» **TASK BRIEF**:
Look through the listing below and write out exactly the lines from the line with "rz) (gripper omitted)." to the line with "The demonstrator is", both included, and no others.

» **AVAILABLE DATA**:
- - - - - - -

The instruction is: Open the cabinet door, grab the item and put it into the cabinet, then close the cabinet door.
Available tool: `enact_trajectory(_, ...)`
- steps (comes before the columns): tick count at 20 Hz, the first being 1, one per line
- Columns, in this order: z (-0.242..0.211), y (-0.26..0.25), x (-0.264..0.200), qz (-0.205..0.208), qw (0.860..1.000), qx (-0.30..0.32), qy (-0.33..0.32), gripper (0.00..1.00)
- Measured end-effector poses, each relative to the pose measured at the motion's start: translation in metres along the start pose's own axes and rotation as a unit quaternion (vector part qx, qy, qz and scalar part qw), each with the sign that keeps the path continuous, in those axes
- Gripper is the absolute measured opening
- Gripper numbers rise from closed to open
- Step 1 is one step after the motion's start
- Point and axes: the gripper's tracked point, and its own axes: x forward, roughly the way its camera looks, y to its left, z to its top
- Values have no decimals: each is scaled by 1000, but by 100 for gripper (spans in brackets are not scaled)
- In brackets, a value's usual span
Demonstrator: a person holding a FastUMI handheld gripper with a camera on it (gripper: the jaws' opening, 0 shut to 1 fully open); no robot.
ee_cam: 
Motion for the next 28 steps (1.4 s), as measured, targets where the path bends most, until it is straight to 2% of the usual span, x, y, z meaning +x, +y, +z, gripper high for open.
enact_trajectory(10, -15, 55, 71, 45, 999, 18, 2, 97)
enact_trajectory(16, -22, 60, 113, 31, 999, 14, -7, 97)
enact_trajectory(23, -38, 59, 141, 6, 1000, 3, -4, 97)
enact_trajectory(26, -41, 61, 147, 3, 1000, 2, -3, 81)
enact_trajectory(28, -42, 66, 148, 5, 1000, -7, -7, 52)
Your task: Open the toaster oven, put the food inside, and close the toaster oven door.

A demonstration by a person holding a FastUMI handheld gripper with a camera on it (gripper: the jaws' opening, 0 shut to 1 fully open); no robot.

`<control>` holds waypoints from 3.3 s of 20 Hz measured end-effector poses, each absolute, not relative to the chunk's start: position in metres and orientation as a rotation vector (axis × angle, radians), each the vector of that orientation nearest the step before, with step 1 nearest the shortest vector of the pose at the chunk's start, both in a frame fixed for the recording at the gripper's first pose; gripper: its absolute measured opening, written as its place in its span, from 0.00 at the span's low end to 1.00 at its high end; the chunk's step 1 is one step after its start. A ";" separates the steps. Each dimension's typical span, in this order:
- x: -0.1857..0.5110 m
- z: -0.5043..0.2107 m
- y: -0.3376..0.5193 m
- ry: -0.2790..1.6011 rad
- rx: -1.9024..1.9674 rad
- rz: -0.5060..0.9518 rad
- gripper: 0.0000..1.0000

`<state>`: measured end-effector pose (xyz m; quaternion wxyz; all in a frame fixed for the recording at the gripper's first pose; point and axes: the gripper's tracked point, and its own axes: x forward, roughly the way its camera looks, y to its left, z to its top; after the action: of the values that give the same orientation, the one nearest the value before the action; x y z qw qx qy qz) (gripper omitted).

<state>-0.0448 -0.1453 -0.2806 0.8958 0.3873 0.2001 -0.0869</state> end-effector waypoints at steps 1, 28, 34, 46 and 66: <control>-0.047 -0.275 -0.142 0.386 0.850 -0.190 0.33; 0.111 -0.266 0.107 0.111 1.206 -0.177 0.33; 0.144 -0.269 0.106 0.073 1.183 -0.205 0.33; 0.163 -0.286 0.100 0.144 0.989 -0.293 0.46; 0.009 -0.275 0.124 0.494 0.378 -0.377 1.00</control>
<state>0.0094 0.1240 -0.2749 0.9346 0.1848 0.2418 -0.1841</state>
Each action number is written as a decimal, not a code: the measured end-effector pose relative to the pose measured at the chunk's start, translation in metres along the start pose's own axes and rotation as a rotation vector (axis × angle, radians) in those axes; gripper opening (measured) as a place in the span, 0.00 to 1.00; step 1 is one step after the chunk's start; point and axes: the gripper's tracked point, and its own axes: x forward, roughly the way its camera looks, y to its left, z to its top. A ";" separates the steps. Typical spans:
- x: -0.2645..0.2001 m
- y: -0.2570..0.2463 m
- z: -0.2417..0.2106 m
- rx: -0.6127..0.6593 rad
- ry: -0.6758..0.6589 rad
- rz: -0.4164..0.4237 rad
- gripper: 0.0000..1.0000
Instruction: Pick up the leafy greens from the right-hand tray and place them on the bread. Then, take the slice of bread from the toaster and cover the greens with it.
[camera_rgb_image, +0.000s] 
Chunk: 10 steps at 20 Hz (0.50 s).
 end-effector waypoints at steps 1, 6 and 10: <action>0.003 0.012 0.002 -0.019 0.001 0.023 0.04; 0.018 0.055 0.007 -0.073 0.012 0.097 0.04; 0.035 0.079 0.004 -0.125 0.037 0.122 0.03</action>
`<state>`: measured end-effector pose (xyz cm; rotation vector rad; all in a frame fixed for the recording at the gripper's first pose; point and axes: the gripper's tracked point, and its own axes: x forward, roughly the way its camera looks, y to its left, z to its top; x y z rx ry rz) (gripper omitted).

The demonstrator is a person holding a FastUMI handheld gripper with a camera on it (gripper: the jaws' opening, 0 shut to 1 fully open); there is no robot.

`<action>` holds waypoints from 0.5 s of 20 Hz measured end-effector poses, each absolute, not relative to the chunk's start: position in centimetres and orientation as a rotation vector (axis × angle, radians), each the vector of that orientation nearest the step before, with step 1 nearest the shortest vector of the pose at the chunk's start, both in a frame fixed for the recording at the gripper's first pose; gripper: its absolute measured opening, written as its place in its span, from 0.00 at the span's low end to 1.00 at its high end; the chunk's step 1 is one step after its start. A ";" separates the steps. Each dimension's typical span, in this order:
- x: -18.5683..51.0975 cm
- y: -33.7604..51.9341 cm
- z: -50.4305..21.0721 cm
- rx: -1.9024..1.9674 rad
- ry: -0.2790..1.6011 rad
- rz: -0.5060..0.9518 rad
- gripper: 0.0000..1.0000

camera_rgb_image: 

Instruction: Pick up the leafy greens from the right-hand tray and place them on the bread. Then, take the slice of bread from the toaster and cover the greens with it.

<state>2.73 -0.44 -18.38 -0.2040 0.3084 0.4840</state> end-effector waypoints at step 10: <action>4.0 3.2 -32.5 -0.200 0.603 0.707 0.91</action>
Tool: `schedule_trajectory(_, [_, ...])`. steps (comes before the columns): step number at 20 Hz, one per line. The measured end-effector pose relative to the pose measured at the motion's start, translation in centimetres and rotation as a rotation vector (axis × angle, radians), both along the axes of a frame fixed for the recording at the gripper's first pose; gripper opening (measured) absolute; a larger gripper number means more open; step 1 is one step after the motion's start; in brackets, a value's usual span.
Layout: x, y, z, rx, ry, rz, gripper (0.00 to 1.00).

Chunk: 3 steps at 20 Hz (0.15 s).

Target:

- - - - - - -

» **ANSWER TO THE PROBLEM**:
`<state>`: measured end-effector pose (xyz cm; rotation vector rad; all in a frame fixed for the recording at the gripper's first pose; point and axes: the gripper's tracked point, and its own axes: x forward, roughly the way its camera looks, y to its left, z to its top; x y z rx ry rz) (gripper omitted).

The demonstrator is a person holding a FastUMI handheld gripper with a camera on it (gripper: the jaws' opening, 0 shut to 1 fully open); there is no robot.

This answer has no further content.